L’assemblea regionale del Pd ha superato le divisioni e ha annunciato la candidatura dell’assessora al Lavoro di Torino, Gianna Pentenero. La schleiniana Chiara Gribaudo e il riformista Daniele Valle, in campo fino all’ultimo minuto, hanno accettato di fare un passo di lato. La candidata è rispettata e autorevole, ma tutti sono consapevoli che è un nome destinato a schiantarsi contro il presidente uscente Alberto Cirio, appena nominato vicepresidente di Forza Italia che punta sull’effetto Meloni visto che le regionali si terranno in contemporanea alle elezioni europee.

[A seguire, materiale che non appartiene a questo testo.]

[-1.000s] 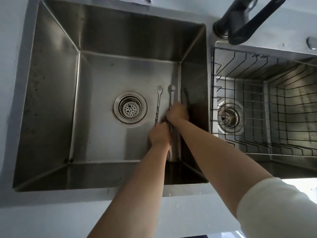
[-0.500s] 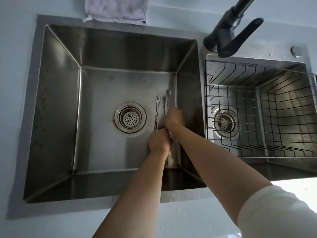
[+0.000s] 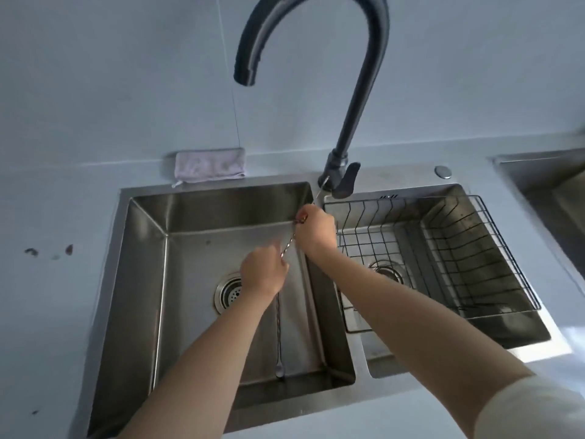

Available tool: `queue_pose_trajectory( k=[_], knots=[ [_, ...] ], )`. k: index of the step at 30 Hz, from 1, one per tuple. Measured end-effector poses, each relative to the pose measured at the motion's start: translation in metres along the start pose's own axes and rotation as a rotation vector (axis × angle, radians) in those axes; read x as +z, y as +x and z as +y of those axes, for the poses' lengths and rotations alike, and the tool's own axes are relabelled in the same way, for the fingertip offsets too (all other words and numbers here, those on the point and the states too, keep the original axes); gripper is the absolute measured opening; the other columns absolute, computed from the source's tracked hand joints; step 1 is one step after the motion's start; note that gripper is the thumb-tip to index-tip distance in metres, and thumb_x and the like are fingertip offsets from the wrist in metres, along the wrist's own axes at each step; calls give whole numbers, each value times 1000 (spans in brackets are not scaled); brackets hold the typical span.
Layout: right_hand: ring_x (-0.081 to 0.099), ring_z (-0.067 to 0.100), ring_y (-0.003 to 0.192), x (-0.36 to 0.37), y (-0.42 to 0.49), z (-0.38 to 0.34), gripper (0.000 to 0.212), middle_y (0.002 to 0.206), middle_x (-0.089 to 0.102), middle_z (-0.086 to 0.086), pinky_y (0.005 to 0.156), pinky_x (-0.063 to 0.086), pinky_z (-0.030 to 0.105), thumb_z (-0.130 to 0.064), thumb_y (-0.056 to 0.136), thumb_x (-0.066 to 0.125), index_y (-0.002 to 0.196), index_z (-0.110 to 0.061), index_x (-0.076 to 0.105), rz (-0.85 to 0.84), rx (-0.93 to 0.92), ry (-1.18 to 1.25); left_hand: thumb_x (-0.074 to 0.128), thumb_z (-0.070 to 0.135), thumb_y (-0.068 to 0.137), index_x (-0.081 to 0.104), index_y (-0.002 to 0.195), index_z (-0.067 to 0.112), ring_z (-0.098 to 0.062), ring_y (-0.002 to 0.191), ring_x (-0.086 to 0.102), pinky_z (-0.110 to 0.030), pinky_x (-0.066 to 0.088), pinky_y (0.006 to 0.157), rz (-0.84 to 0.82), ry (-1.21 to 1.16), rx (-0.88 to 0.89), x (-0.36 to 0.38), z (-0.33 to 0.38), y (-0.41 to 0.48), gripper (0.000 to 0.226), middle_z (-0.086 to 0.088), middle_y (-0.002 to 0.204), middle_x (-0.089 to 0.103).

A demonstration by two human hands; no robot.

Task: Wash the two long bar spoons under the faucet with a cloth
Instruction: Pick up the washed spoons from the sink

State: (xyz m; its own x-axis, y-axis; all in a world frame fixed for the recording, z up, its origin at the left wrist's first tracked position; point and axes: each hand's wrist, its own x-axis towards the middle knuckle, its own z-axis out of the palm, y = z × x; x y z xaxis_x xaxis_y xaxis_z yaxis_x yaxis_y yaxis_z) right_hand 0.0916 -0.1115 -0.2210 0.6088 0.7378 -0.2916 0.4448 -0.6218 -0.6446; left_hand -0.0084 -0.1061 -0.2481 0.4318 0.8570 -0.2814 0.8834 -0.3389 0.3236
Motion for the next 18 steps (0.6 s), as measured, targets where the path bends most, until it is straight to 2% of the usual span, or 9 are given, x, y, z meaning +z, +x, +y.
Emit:
queue_pose_trajectory(
  k=[3,6,9,11,14,16,18],
  knots=[
    [62,27,98,-38,-4,12,31,104,68,15,76,47,25,0,83,44,102,-5,69,53,0,56,44,13,91,60,103,7,-37,102,60,-39,50,79,9,76,122,-14,27,-6,21,-17,105,67],
    [63,28,85,-75,-7,34,24,93,69,16,69,49,29,-3,85,45,92,2,67,82,-35,46,43,10,91,61,101,4,-37,102,60,-40,48,80,15,49,141,-16,58,-14,21,-19,104,67],
    [55,13,63,-109,-11,58,26,95,68,13,58,46,20,-7,90,46,111,-3,61,-4,-150,18,44,1,88,63,85,2,-36,88,61,-36,40,65,46,-110,63,-9,83,-22,19,-20,87,67],
    [58,18,72,-125,-14,71,41,100,65,14,67,50,25,-6,91,46,132,-11,46,-109,-297,-83,46,-2,87,65,83,0,-33,84,62,-34,40,64,47,-195,11,-2,97,-30,19,-18,85,68],
    [60,29,94,-137,-13,89,57,117,57,15,81,51,35,-7,90,48,143,-21,31,-160,-557,-272,51,1,87,69,91,-2,-33,90,65,-33,48,75,87,-288,-56,5,115,-42,19,-19,93,72],
    [60,30,100,-139,-9,98,57,123,54,16,79,52,37,-8,89,53,142,-20,36,-143,-734,-312,53,0,86,70,88,-4,-34,86,67,-36,51,77,129,-315,-85,8,124,-51,17,-21,88,73],
    [61,32,97,-141,-6,103,58,117,56,19,68,57,40,-2,81,60,136,-16,47,-148,-909,-370,53,-1,86,69,84,-5,-34,80,68,-39,52,75,149,-300,-87,12,133,-61,17,-20,81,73]
  ],
)
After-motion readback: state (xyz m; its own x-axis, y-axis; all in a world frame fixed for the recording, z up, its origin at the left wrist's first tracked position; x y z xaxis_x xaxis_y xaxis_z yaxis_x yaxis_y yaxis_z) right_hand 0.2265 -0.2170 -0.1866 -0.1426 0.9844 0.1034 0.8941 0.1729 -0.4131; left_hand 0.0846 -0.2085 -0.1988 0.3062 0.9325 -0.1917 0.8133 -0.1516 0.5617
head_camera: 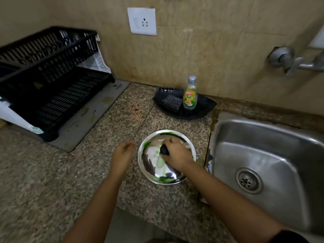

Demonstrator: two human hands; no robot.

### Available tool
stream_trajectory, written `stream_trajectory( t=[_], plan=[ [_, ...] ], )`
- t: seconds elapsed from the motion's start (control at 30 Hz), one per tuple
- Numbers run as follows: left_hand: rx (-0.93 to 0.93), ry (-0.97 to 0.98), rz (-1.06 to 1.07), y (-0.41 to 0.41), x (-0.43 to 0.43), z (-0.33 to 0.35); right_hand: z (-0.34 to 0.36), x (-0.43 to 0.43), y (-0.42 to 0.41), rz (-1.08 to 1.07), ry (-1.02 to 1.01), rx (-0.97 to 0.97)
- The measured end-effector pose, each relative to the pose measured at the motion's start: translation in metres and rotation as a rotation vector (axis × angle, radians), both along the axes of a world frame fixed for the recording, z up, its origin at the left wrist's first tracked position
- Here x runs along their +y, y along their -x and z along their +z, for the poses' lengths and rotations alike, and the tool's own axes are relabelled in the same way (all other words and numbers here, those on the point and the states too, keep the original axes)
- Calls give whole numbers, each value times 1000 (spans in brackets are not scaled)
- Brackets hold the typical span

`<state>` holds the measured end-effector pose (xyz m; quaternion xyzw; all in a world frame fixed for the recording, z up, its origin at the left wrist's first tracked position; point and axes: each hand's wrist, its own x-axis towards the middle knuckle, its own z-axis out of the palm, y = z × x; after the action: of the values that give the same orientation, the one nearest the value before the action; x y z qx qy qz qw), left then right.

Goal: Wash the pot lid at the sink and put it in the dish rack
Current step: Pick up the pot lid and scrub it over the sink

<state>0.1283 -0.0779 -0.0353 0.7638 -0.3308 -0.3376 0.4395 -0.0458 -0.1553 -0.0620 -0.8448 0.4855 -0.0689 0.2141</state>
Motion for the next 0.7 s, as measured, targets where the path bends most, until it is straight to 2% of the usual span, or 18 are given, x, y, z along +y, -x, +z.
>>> stream_trajectory(
  t=[0.17, 0.23, 0.37, 0.53, 0.6, 0.7],
  plan=[
    [-39, -33, -36, 4, -23, 5, -2, 2, 9, -8, -4, 2],
    [-19, -24, -44, 14, -34, 11, 6, 2, 21, -49, 26, -52],
    [89, -35, -83, 47, -65, 27, 43, -13, 58, -167, 128, -277],
    [439, -13, -188, 121, -98, 51, 64, -24, 123, -341, 97, -392],
    [482, -26, -232, 159, -107, 56, 66, -25, 156, -411, 90, -421],
    [481, 23, -183, 207, -122, 54, 70, -28, 201, -493, 80, -452]
  ],
)
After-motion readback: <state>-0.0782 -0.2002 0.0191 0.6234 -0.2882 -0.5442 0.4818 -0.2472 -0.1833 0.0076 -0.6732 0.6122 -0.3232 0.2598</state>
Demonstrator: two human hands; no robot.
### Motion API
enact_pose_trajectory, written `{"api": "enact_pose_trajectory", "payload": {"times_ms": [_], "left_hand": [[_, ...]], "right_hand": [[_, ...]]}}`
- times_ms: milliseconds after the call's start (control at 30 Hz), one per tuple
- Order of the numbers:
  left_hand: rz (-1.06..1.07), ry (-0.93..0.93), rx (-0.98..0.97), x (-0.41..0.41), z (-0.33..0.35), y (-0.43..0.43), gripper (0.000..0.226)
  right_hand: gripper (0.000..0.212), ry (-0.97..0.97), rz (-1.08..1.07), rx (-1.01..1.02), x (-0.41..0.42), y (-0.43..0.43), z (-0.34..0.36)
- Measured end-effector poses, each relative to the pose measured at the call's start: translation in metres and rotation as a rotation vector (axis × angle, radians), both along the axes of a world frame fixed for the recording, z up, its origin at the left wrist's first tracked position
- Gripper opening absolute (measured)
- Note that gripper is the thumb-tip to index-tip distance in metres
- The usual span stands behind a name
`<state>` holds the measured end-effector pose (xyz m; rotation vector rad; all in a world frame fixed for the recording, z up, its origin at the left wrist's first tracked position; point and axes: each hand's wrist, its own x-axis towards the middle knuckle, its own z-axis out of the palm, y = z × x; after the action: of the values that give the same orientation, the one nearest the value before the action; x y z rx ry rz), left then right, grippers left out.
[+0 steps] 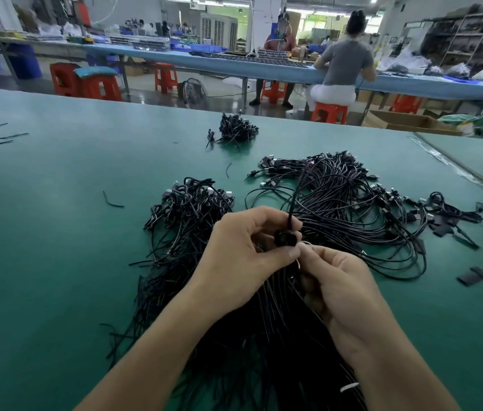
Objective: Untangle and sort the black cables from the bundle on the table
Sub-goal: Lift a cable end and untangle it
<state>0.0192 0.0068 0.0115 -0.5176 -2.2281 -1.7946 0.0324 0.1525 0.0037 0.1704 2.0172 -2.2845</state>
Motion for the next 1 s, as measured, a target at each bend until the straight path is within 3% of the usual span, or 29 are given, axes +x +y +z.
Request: {"api": "enact_pose_trajectory", "payload": {"times_ms": [167, 233, 333, 400, 500, 533, 633, 733, 867, 1000], "left_hand": [[0.222, 0.191, -0.064, -0.001, 0.006, -0.005, 0.023], [0.403, 0.343, -0.062, -0.005, 0.006, -0.008, 0.023], [0.706, 0.548, -0.147, -0.013, 0.000, -0.024, 0.021], [0.823, 0.571, -0.173, -0.019, -0.008, -0.037, 0.027], [0.905, 0.490, -0.148, -0.027, -0.019, -0.047, 0.030], [0.920, 0.459, -0.151, -0.030, -0.022, -0.048, 0.029], [0.941, 0.383, -0.204, -0.039, -0.025, -0.046, 0.026], [0.930, 0.234, -0.384, -0.052, -0.020, -0.045, 0.026], [0.730, -0.111, -0.671, -0.056, -0.011, -0.042, 0.041], [0.627, -0.272, -0.829, -0.051, -0.006, -0.037, 0.044]], "right_hand": [[0.007, 0.113, -0.138, -0.006, -0.001, 0.000, 0.006], [0.006, 0.107, -0.092, 0.046, 0.000, 0.003, 0.006], [0.006, 0.083, 0.030, 0.342, 0.001, 0.007, 0.002], [0.009, 0.111, 0.056, 0.621, 0.001, 0.011, -0.003], [0.003, 0.170, 0.037, 0.976, 0.002, 0.011, -0.011], [0.011, 0.177, 0.045, 1.057, 0.003, 0.009, -0.013], [0.035, 0.180, 0.079, 1.213, 0.005, 0.002, -0.020], [0.036, 0.254, 0.091, 1.356, 0.009, -0.008, -0.024], [0.033, 0.310, 0.113, 1.414, 0.012, -0.016, -0.030], [0.022, 0.336, 0.114, 1.423, 0.011, -0.016, -0.031]]}}
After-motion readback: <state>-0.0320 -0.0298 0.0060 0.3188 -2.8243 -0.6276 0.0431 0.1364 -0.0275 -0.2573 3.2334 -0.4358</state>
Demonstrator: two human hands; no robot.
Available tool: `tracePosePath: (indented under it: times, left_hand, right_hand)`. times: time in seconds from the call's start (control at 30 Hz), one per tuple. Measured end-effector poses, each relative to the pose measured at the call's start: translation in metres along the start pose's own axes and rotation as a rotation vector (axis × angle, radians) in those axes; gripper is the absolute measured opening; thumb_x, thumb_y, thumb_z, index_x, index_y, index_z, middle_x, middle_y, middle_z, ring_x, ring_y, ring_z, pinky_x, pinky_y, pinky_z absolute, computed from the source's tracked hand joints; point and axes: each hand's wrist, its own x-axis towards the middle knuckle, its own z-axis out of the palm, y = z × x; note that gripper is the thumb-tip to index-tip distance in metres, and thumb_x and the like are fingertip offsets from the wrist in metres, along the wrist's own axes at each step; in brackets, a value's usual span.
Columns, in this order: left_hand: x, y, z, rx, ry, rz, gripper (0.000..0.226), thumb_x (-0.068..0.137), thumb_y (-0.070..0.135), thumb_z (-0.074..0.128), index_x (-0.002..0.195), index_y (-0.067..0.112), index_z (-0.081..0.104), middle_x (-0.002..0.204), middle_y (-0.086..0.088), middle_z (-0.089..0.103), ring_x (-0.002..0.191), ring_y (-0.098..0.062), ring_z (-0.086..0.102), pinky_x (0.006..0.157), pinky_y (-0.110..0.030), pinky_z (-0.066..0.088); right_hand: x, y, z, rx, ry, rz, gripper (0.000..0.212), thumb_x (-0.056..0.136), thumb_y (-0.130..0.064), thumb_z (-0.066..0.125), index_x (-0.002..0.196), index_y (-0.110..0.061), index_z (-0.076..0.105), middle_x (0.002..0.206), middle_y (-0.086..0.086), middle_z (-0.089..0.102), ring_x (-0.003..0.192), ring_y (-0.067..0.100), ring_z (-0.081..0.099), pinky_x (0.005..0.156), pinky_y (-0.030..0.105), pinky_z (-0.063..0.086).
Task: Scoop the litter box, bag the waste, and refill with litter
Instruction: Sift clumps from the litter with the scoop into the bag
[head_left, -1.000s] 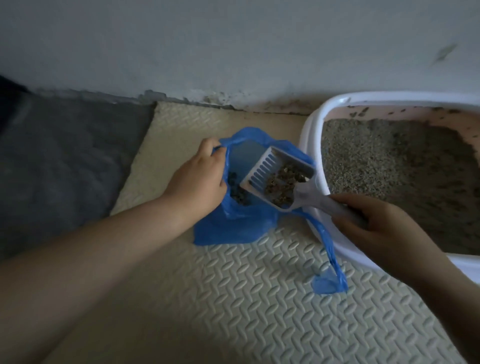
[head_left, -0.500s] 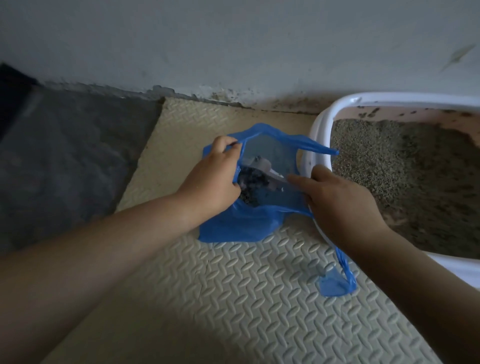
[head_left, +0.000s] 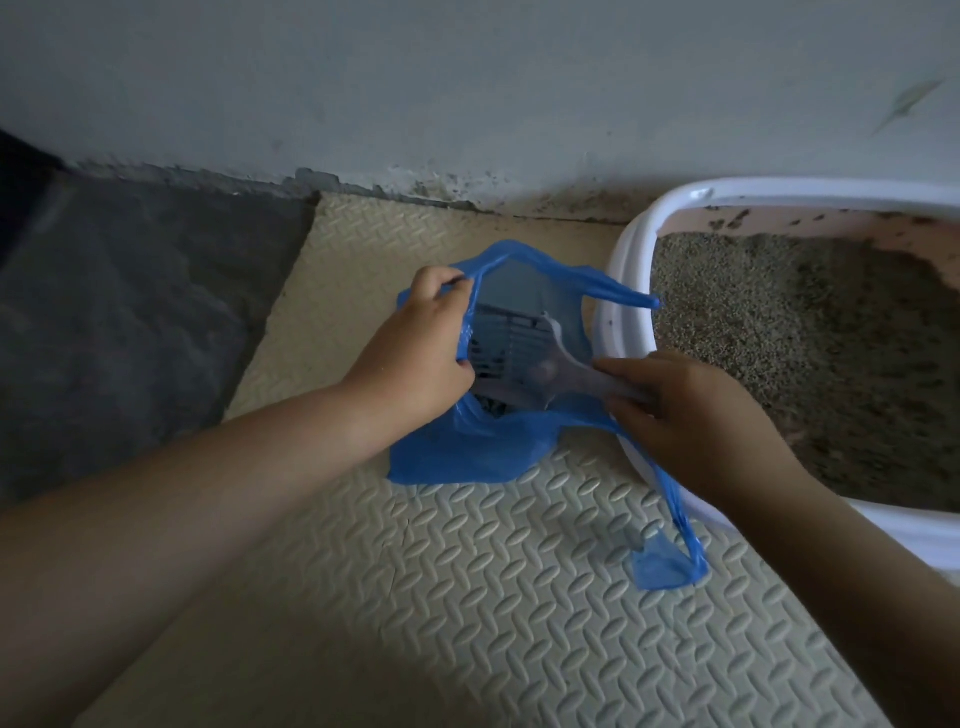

Il problema, però, è anche qui il M5s. Dopo una prima reazione attendista di Conte («adesso valuteremo internamente, ci sentiremo anche con il Pd») il Movimento ha deciso di bocciare Pentenero. «Registriamo questo cambio di passo e di metodo, una decisione che cozza con il dialogo che – seppur tra difficoltà e differenze – era stato intavolato in trasparenza e franchezza in questi mesi per definire gli aspetti programmatici di una proposta politica condivisa e unitaria» hanno scritto i grillini in una nota annunciando la ricerca del proprio candidato presidente.

Tutto finito? Forse mai iniziato, considerato il pessimismo con cui da tempo reagivano entrambe le parti commentando le trattative, bloccate dalla ferma contrarietà alla Tav che ha sempre caratterizzato il Movimento locale e dall’opposizione senza sconti che il Pd a guida Lo Russo ha fatto a palazzo Civico quando c’era Appendino.

Il suo nome era stato fatto senza troppe aspettative anche come possibile candidata, ma alla fine i grillini non hanno mai presentato nomi accettabili per il Pd. E non era certo un caso.